I don’t envy people in your position if it does become yearly, hopefully efficacy against serious illness stays in the 90s and an annual won’t be necessary.
 

drizgirl

Well-Known Member
Unfortunately there will be exceptions but most people only report arm pain and fatigue.

I don’t envy people in your position if it does become yearly, hopefully efficacy against serious illness stays in the 90s and an annual won’t be necessary.
Only one member of my family of 5 escaped strong side effects with the second dose of vaccine.
 

Heppenheimer

Well-Known Member
Holy **** are you seriously that pedantic? Some people are being told, RIGHT NOW, to get the booster shot as soon as they're eligible, which is 2 months for J&J and 6 months for Pfizer/Moderna.

So some people, 2 months. Other people, 6 months. Other people, 12 months.

"8 months" as a flippant one-size-fits-all response doesn't really fit all too poorly in that dataset.
Hey, you're the one who said "they" say we will need vaccination every 8 months, despite this not being the current medical consensus at all, and only obliquely supported by a quote from one individual, who actually said "annually".

Burden's on you, Cap...
 

mmascari

Well-Known Member
"The most likely scenario is we will be needing annual re-vaccination, as we do with the flu vaccine."
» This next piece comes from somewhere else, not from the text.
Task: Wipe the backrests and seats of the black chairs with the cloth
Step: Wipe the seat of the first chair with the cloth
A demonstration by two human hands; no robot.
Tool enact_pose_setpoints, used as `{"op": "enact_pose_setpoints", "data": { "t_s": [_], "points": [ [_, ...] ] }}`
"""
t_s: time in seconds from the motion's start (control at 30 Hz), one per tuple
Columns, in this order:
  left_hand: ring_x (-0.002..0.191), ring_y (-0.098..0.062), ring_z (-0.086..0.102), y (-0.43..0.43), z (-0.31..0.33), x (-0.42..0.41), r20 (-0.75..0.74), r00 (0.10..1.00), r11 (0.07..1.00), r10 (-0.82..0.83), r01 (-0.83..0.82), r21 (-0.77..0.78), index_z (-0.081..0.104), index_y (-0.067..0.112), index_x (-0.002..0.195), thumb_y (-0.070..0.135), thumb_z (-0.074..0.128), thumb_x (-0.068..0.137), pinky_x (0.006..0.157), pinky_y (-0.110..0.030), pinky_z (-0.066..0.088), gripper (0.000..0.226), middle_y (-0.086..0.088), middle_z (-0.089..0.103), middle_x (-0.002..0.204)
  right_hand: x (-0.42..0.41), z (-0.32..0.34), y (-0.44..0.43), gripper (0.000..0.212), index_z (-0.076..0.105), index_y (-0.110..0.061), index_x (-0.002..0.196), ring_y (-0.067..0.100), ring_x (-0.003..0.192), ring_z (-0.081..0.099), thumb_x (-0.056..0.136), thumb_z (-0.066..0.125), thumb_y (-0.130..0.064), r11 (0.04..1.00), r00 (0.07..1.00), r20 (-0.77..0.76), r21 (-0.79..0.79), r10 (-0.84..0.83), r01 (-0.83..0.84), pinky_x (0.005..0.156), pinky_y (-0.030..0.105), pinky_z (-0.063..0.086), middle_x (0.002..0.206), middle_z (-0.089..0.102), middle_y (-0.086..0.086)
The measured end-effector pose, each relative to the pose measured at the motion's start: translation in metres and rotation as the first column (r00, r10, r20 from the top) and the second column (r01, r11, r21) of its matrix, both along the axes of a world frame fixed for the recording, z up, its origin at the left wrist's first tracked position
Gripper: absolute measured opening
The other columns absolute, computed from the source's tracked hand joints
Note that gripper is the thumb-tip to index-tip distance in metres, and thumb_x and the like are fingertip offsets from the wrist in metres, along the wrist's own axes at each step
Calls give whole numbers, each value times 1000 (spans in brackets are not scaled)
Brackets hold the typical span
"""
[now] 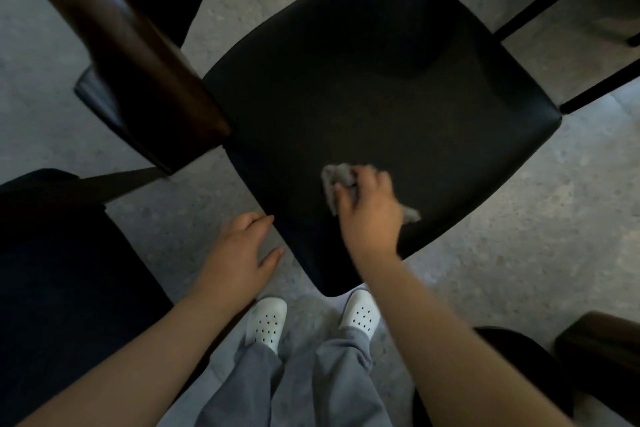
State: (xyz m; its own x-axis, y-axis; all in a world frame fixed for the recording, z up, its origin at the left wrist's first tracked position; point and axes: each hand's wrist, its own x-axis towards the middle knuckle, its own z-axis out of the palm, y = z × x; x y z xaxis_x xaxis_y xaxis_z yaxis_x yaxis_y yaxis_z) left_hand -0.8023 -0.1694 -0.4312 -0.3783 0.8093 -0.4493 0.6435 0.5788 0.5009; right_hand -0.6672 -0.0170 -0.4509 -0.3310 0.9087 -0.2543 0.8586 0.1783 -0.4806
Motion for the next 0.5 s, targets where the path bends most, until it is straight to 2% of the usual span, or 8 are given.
{"op": "enact_pose_setpoints", "data": {
  "t_s": [0.13,0.2,0.27,0.37,0.43,0.5],
  "points": [
    [117,-24,51,-18,2,-9,0,1000,999,16,-16,-29,55,6,135,24,70,87,97,-25,34,53,-9,53,126,4,3,-62,31,59,-24,122,3,86,51,94,60,-35,968,973,-144,-153,180,-201,72,16,42,120,52,-4],
    [112,-27,53,-27,2,-13,-1,1000,999,13,-13,-39,58,3,131,22,73,85,95,-28,38,52,-12,56,121,9,8,-63,32,62,-24,122,4,86,52,92,63,-35,959,958,-178,-136,224,-249,73,10,38,117,53,-4],
    [109,-29,56,-35,0,-16,-3,1000,999,14,-14,-39,59,2,130,21,75,84,94,-31,41,52,-13,58,119,8,10,-44,32,62,-22,123,3,84,45,93,63,-33,983,973,-158,-55,166,-176,67,12,32,116,52,-1],
    [110,-29,57,-43,-1,-17,-9,1000,999,25,-26,-36,58,2,130,27,71,86,96,-32,41,51,-13,58,121,-13,11,-5,35,56,-21,129,4,86,45,96,59,-30,1000,994,-108,2,-3,4,75,20,38,123,47,2],
    [114,-27,54,-43,1,-18,2,999,998,51,-51,-37,56,5,134,26,70,89,98,-29,39,52,-11,55,125,-29,8,-2,35,53,-22,132,7,86,51,97,56,-29,1000,999,-35,-10,0,0,79,27,49,128,45,2],
    [116,-23,52,-42,4,-18,21,997,996,79,-78,-38,53,7,137,25,68,90,98,-24,35,53,-9,53,128,-34,6,-21,32,53,-22,128,6,86,52,97,56,-29,998,998,-32,-20,62,-63,80,30,53,128,45,1]
  ]
}}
Albert Bourla, CEO of Pfizer
Anyone else?

Perhaps someone without a huge marketing incentive for this to be true?

Side note, Pfizer literally applied for approval for everyone to get a booster and based on the data it was only approved for people with elevated risk. Where we are right now.
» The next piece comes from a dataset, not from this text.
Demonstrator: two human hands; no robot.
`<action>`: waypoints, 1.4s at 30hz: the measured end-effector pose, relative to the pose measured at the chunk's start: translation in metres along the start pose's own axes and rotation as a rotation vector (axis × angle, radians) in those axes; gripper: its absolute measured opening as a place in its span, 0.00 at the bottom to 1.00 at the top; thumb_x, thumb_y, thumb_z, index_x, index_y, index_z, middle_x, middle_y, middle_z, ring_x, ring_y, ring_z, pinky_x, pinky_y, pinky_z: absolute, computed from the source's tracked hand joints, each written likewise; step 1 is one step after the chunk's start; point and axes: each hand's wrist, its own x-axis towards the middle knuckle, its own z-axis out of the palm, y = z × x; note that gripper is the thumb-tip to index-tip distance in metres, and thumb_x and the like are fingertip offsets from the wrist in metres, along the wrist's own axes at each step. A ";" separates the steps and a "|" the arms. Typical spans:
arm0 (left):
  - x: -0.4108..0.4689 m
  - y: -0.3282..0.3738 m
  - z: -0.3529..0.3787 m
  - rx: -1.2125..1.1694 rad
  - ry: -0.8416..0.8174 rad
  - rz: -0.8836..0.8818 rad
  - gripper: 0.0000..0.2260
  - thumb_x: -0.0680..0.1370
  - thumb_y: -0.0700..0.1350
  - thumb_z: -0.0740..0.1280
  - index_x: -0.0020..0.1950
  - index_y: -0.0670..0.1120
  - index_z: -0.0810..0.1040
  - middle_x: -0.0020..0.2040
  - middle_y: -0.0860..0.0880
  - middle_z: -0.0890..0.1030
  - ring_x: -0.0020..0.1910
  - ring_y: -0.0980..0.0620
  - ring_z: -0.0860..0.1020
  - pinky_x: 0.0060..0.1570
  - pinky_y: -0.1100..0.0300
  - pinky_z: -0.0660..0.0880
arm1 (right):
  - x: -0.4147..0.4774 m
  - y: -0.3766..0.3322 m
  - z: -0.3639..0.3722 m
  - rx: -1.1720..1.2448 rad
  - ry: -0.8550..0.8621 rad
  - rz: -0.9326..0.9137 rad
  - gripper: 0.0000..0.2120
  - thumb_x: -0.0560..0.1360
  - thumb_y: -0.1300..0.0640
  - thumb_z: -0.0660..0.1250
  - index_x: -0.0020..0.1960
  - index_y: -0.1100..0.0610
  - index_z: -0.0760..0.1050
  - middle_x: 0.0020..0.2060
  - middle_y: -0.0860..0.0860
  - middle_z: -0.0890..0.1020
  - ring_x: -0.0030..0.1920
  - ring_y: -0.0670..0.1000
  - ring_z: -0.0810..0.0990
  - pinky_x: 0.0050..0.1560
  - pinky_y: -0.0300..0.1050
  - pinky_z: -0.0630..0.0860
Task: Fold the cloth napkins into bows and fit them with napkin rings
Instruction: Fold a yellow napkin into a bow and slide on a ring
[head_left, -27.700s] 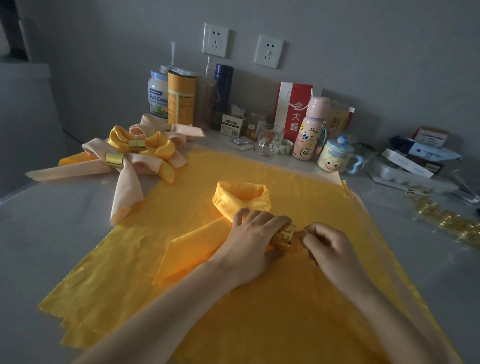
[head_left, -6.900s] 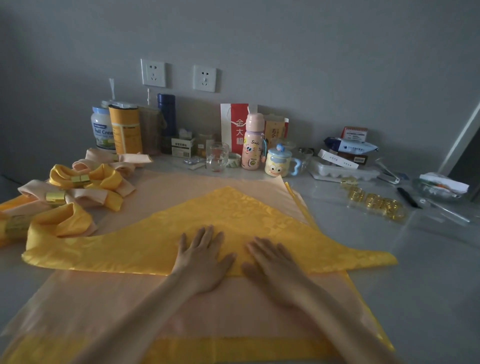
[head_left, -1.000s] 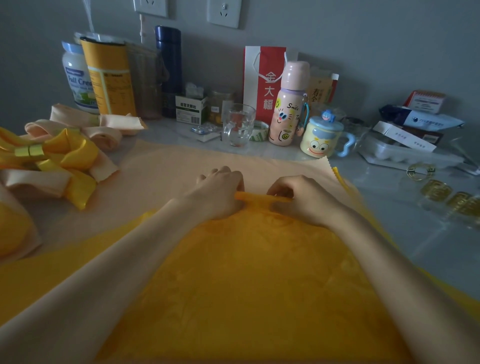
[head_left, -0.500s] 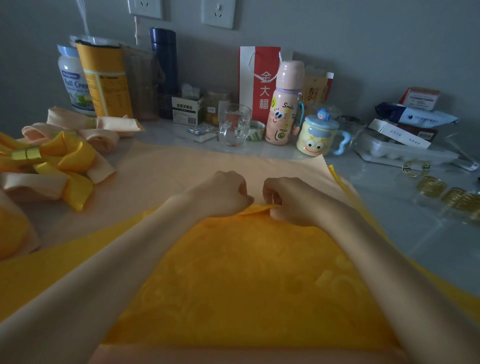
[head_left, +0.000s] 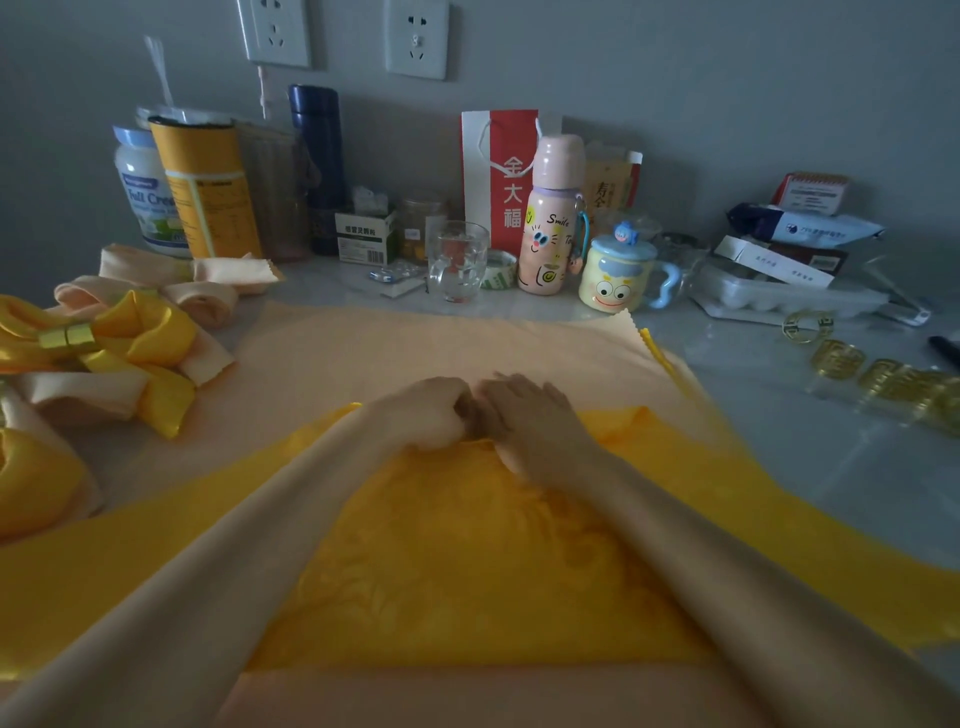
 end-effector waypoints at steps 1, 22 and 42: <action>-0.001 0.000 -0.001 -0.036 -0.005 0.000 0.10 0.79 0.45 0.63 0.57 0.42 0.74 0.54 0.46 0.75 0.50 0.49 0.72 0.44 0.60 0.67 | -0.001 0.006 -0.002 -0.038 -0.042 0.042 0.22 0.83 0.49 0.45 0.74 0.54 0.56 0.76 0.53 0.55 0.76 0.53 0.51 0.72 0.53 0.47; -0.025 0.008 0.009 0.185 0.379 0.021 0.13 0.78 0.48 0.63 0.62 0.51 0.74 0.64 0.48 0.69 0.65 0.46 0.62 0.63 0.53 0.58 | -0.042 0.030 -0.036 0.191 0.240 0.031 0.08 0.74 0.60 0.65 0.53 0.55 0.78 0.50 0.50 0.78 0.53 0.52 0.76 0.58 0.51 0.71; -0.033 0.000 0.005 -0.024 -0.049 -0.028 0.12 0.77 0.51 0.66 0.57 0.49 0.71 0.58 0.46 0.71 0.58 0.45 0.72 0.51 0.57 0.69 | -0.052 -0.012 -0.029 -0.045 0.046 -0.061 0.19 0.82 0.54 0.50 0.71 0.56 0.64 0.70 0.54 0.68 0.70 0.54 0.65 0.69 0.48 0.61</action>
That may completely change. But he doesn't have any data today to say that it will. At least not any data he was willing to present to make the case to the FDA and CDC.

If it changes, it changes. Maybe it'll be one more, maybe two more doses. Maybe it will be every year, or every 5 or every 10. We'll find out as we find out and cover those time spans with people that are vaccinated.

There's no sense getting worked up, or working up others with a scare that they'll need a shot more than once a year forever. Even less reason to use that as a reason that we'll never beat COVID and might as well just ignore it and move on.
 

Tom P.

Well-Known Member
Give it up, @CaptainAmerica. There is no reasoning with these people. The same folks who are yelling at you for daring to suggest it might be every 8 months when all the intelligent people know it's, er, every 12 months will be in here 6 months from now arguing how barbaric we are for not wanting it every 6 months when the CDC changes the guidance. You can't win.